Tyligand Bioscience Presents the Latest Data for TSN1611 in KRAS G12D-Mutated Non-Small Cell Lung Cancer at the 2026 ASCO Rapid Oral Abstract Session

CHICAGO, May 30, 2026 – Tyligand Bioscience presented the latest Phase I/II clinical data for its oral KRAS G12D inhibitor, TSN1611, at the Rapid Oral Abstract Session of the 2026 American Society of Clinical Oncology (ASCO) Annual Meeting. This presentation focuses on the advanced non-small cell lung cancer (NSCLC) cohort harboring the KRAS G12D mutation, with data showing promising antitumor activity and a manageable safety profile.

Efficacy: Overall DCR Approaching 90%, with Excellent First-Line and Intracranial Activity Signals, 80% ORR in First-Line Evaluable Patients, and Intracranial Antitumor Activity Observed

The study demonstrated the efficacy of TSN1611 across different prior treatment lines in patients with NSCLC. In the 600-1200 mg BID dose cohorts, 27 patients had post-baseline tumor evaluations:

• •   Overall Efficacy (including 1L and previously treated patients): The objective response rate (ORR) of the overall cohort reached 44.4% (12/27), and the disease control rate (DCR) reached 88.9% (24/27). Among 5 patients who had not received prior systemic treatment, TSN1611 showed encouraging activity, achieving an ORR of 80% (4/5) and a DCR of 100% (5/5). These early results warrant further validation in a larger patient population.
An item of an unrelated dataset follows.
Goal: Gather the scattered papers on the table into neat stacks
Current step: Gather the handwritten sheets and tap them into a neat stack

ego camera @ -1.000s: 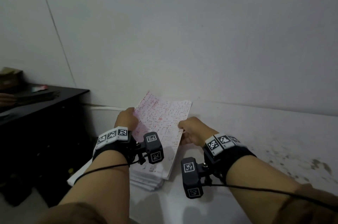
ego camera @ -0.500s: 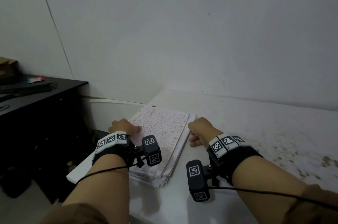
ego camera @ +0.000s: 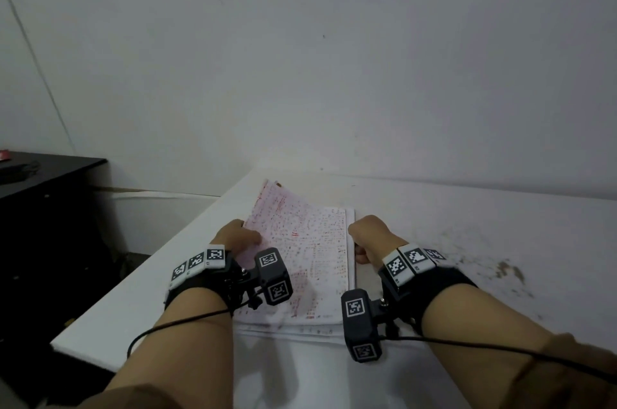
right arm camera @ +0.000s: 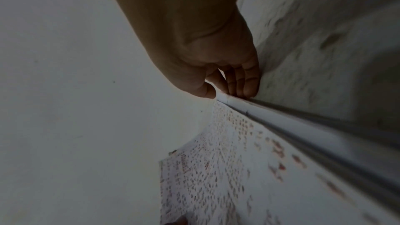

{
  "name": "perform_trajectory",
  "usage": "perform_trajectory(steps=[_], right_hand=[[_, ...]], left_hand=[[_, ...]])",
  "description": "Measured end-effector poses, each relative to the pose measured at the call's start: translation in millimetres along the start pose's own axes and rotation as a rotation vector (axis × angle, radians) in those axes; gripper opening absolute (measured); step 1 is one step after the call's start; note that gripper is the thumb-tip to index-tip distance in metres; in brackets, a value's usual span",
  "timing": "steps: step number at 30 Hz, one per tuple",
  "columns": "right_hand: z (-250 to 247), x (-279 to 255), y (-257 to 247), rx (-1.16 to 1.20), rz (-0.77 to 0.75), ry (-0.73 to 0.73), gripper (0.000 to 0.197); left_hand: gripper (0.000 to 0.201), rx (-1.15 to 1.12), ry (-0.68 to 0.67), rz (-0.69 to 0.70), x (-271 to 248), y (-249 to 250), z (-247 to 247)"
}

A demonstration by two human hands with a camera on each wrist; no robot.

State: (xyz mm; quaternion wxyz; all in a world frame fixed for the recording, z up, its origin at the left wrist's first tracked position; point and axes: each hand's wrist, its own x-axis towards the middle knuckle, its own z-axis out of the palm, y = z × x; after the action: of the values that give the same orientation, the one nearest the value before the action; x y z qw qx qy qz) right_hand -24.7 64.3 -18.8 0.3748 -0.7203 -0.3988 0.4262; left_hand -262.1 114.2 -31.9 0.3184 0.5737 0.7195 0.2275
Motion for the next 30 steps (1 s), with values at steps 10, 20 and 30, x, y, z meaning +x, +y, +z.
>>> perform_trajectory(steps=[10,20,30], right_hand=[[-78.0,-1.2,23.4,0.187,0.014,0.032,0.058],[-157.1,-34.7,-14.4,0.446,-0.392,0.257,0.033],[-194.3,-58.8,-20.0,0.476,-0.617,0.309,0.039]], left_hand=[[0.035,-0.512,-0.176,0.306,-36.4,65.6,41.4],[0.031,-0.775,-0.178,0.549,-80.7,154.7,59.3],[0.049,-0.819,-0.099,0.664,-108.2,202.4,64.3]])
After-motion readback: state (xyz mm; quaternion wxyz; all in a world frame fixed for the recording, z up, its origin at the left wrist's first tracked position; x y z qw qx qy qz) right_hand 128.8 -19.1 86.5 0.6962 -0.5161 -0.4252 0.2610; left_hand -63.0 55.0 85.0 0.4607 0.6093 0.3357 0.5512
Tumor responses were rapid and durable. The median time to response (TTR) was 1.4 months, and the median duration of response (DOR) reached 8.4 months.

Addressing the highly challenging brain metastases in NSCLC, marked shrinkage of intracranial lesions was observed as early as one month after TSN1611 treatment in patients with brain metastases, suggesting intracranial antitumor activity of TSN1611.

Safety Profile: Favorable Overall Tolerability with No Grade 3 or Higher Hepatotoxicity

The safety analysis included 42 NSCLC patients treated across various dose levels:

• •   Overall TRAE Rate: 38 patients (90.5%) experienced treatment-related adverse events (TRAEs). The majority of these events were Grade 1 to 2.
• •   High-Grade Risk Control: The incidence of Grade 3 TRAEs was 21.4% (9/42). No Grade 4 or 5 TRAEs occurred, and there were no treatment discontinuations due to TRAEs.
• •   No ≥ Grade 3 Hepatotoxicity: TSN1611 showed a manageable safety profile regarding hepatotoxicity, a common concern with targeted therapies. Data showed that all liver function-related fluctuations (such as ALT increased or AST increased) remained within the mild Grade 1 to 2 range. No Grade 3 or higher hepatotoxicity events were observed throughout the study. The overall safety profile supports continued dosing and further exploration in combination regimens.

Key Clinical Observations

Based on the oral presentation at the ASCO Annual Meeting, TSN1611 demonstrates the following key clinical characteristics:

1. Consistent Benefit Across Multiple Lines: TSN1611 demonstrated promising antitumor activity in NSCLC, regardless of prior treatment lines.
2. Intracranial Activity: TSN1611 demonstrated rapid shrinkage of brain metastases in NSCLC patients, highlighting its differentiated clinical value compared to other compounds in the class.
3. Favorable Safety and Tolerability: A favorable safety profile of TSN1611 supports tolerability and facilitates future combination regimens.

As a core pipeline asset prioritized for clinical development by Tyligand Bioscience, the oral presentation of TSN1611 at the ASCO Annual Meeting not only serves as a critical validation of the company's R&D capabilities but also marks a solid step forward in the field of KRAS targeted therapies. Based on its observed single-agent activity, intracranial activity signals, and favorable safety profile observed to date, the company is steadily advancing enrollment in its monotherapy expansion cohorts and actively exploring a platform-based combination therapy strategy centered around this molecule, aiming to provide competitive targeted treatment options for patients with KRAS G12D-mutated solid tumors.